| SUPPLIED DATA |
######

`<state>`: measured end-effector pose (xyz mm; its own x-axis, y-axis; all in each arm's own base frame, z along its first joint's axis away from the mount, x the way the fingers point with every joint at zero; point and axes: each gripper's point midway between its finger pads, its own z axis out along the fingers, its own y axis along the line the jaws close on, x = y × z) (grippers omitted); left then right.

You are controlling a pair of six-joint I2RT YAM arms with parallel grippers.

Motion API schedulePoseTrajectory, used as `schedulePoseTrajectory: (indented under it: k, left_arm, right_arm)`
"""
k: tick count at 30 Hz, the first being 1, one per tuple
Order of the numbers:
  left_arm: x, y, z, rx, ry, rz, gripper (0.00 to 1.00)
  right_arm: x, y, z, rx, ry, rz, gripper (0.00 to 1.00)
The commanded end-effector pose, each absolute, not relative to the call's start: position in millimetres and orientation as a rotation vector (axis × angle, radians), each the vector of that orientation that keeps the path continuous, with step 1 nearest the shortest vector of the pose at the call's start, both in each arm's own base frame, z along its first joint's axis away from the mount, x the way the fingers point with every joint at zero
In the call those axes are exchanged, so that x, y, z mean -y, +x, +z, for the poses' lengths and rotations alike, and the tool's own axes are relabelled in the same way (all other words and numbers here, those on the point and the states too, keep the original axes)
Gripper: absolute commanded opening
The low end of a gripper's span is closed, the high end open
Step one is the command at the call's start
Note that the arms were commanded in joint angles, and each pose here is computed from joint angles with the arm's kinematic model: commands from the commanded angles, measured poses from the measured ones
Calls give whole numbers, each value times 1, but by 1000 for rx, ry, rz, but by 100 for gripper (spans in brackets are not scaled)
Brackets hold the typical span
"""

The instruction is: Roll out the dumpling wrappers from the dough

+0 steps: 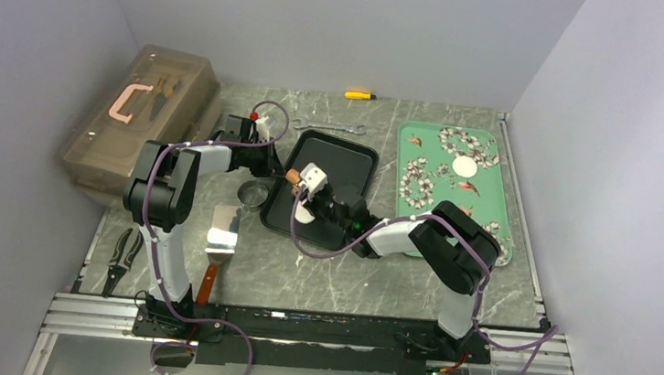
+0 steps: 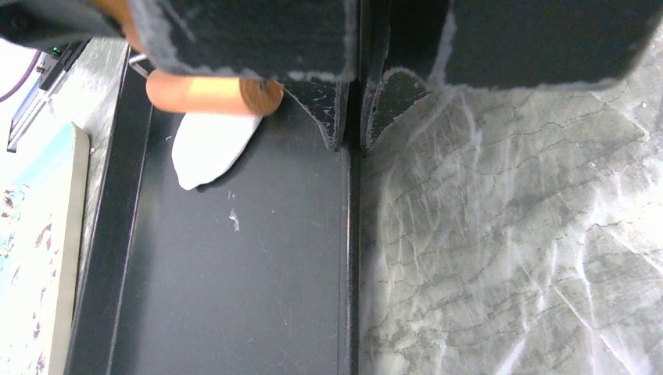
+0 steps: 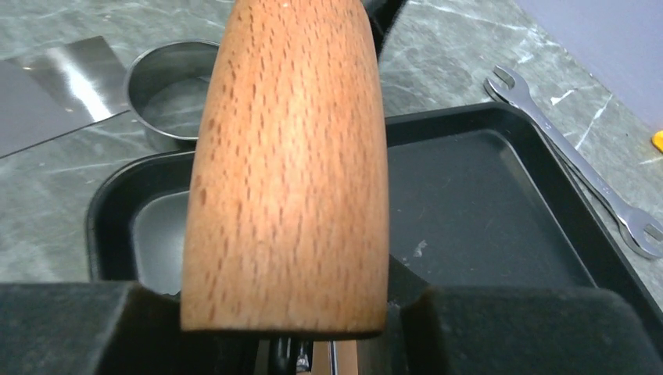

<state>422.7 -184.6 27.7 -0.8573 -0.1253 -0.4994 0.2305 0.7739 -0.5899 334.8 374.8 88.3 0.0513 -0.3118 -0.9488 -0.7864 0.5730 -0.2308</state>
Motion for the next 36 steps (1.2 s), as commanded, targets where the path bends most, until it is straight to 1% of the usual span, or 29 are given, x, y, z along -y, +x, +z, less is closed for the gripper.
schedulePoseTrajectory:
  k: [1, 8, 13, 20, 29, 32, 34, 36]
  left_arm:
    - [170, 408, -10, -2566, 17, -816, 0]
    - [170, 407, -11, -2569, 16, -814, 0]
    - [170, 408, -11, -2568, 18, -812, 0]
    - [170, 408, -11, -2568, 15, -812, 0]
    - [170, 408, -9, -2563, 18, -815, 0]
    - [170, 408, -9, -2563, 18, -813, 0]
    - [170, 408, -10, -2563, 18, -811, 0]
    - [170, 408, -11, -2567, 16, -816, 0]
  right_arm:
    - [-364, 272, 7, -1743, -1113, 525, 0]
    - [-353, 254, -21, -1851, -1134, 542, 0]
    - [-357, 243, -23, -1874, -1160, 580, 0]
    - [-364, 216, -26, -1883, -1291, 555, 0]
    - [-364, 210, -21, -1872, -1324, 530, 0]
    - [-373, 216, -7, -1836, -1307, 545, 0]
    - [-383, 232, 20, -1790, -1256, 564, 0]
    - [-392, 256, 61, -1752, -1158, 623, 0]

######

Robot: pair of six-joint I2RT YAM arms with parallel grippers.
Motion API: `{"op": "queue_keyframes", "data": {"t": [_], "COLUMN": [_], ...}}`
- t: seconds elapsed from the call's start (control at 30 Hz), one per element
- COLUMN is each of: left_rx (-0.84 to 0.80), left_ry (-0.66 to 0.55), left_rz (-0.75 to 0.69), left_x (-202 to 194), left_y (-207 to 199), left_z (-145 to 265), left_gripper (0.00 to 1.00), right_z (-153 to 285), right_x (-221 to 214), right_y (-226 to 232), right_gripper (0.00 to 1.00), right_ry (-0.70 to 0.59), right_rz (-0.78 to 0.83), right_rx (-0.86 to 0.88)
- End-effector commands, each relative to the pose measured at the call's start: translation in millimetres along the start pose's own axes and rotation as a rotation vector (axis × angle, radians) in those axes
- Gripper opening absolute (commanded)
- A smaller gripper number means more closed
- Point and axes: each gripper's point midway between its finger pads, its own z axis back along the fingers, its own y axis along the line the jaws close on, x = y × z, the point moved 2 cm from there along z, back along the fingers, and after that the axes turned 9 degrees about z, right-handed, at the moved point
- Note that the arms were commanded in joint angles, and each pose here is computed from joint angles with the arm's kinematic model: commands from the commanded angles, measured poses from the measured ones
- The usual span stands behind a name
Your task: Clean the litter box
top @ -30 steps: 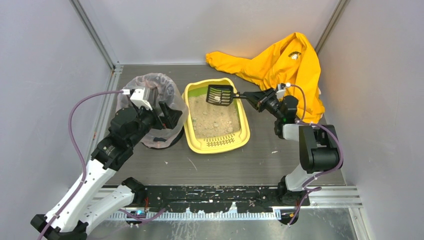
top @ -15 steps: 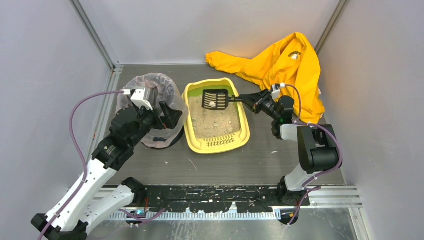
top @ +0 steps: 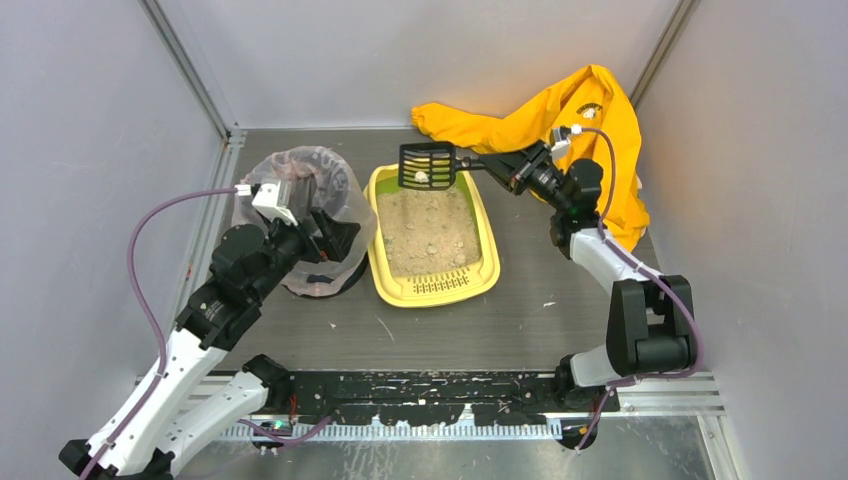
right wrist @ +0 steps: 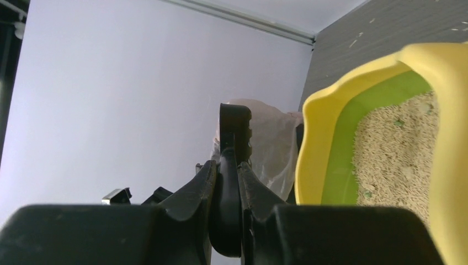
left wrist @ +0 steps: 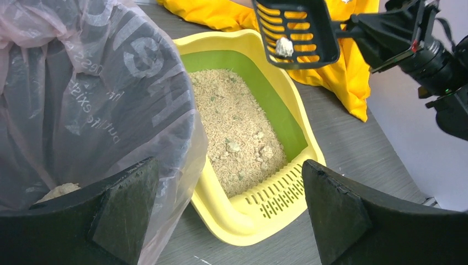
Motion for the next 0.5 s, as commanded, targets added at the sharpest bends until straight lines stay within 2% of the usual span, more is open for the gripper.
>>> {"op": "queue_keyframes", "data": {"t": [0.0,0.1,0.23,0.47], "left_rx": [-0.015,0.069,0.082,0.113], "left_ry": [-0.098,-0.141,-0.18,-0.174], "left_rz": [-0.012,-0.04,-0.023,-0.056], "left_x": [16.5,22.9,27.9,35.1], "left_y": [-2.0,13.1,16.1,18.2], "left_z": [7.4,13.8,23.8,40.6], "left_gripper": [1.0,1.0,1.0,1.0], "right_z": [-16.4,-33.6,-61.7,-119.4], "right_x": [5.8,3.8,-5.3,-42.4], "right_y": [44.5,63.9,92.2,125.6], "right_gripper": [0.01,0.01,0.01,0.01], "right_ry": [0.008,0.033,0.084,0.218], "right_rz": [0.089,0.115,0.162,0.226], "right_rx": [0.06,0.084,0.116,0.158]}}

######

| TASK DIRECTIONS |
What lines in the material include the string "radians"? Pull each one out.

| RESULT |
The commanded end-effector pose, each absolute, not relative to the call's start: position in millimetres and orientation as a rotation vector (axis × angle, radians), each the vector of that orientation that keeps the path continuous, with step 1 nearest the shortest vector of the pose at the call's start, both in each arm's own base frame, z along its first joint's axis away from the mount, x the way the fingers point with every joint at zero
- End-effector commands, each relative to the pose measured at the call's start: translation in millimetres along the start pose's own axes and rotation as a rotation vector (axis × angle, radians) in those axes

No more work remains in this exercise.